His fellow warriors sulked in their rooms, brooding over their fates. Some oiled their muscles or strapped on armor in preparation for upcoming matches in the arena. A pair of dwarves sparred enthusiastically to hone their fighting skills. A newly captured goliath hunkered on a stone seat in his cell, rocking back and forth, holding his knees; his misery was even larger than his body. An insectile thri-kreen tracker, separated from his two psychically bonded clutch mates, recited poetry through stony mandibles to drown out the goliath’s moans. The sandy, chittering thri-kreen claimed to be a nihilistic philosopher, and he accepted his undoubtedly short life as a gladiator.
Koram had befriended none of his comrades. They would be pitted against one another when monster combatants were in short supply, and if Praetor Yvoluk happened to notice that Koram cared for any particular gladiator, he would take great pleasure in arranging for a death match.
Koram sat on a stone bench and used oil, sand, and a scraper to remove the blood and grit from his skin. He no longer noticed the scabs and scars; all of his motions were mechanical. Another fight, another day.
Before he could lie back and rest on his pallet, however, a call to arms echoed through the barracks beneath the Criterion. Dimly heard through the stone block walls, the crowds in the stands roared with a sound that was definitely not cheering.
The gladiators stood, looking around in alarm; even the moaning Goliath climbed to his feet, keeping his head and shoulders bent so as not to strike his shaggy head against the ceiling. The two sparring dwarves stopped and listened. They recognized the sound of the alarm. “Balic is under attack.”
The thri-kreen nihilist changed his song. “Today, our deaths may come in a different manner, but it is death nonetheless.” Koram knew that the thri-kreen had been renowned as one of the most skilled trackers in his tribe, but his skills were wasted in the arena.
Though the guards had taken his sword, Koram painstakingly strapped his petrified wood armor on. Alarms continued to sound outside in the city, gongs and bells ringing. He didn’t hurry.
With a clatter of boots and armor, soldiers marched along the stone-tiled tunnels, led by a dark-visaged Yvoluk. The goliath wrung his hands together and lurched out of his chamber. “Praetor! What is happening?”

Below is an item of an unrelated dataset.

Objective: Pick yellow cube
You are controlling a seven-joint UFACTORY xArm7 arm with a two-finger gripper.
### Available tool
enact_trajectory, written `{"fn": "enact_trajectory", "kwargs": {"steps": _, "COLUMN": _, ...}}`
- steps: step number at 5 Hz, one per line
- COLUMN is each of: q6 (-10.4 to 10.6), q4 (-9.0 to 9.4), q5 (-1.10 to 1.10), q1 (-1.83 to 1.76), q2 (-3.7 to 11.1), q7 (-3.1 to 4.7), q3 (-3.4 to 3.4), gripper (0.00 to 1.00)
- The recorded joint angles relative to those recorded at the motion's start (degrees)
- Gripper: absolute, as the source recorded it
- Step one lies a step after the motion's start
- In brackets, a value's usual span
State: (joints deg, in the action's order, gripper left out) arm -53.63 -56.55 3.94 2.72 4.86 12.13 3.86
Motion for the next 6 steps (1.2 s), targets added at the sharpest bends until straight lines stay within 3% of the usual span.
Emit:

Yvoluk’s expression soured, as if an olive pit had caught in his throat. “The Skull Wearer leads an army of beast giants to the walls down by the estuary. They’ve destroyed one of the dictator’s forts on the Dragon’s Palate, and now they mean to take the city.” At a signal from the praetor, the guards lashed their whips, making loud cracks against the stone walls. Yvoluk continued to shout. “Gladiators, our beloved Andropinis demands that you defend the city. You will be armed and sent to the walls. You are our bravest fighters. You will save Balic!”
“Why should we?” Koram asked. At another time, he would have been ready to leap into action, but his city had failed him.
Yvoluk curled his purple lips in a tempting smile. “You need incentive? Drive back the beast giants, and I will ask Andropinis to grant you your freedom. Fight for us this day, and you need never fight in the Criterion again!”
The goliath made a delighted sound, while the sparring dwarves squared their shoulders and grinned. The soldiers handed the gladiators their familiar weapons and rushed them out of the barracks and into the city streets. Koram intentionally wadded the sash that marked him as a fighter for Andropinis and left it behind on the bench in his cell.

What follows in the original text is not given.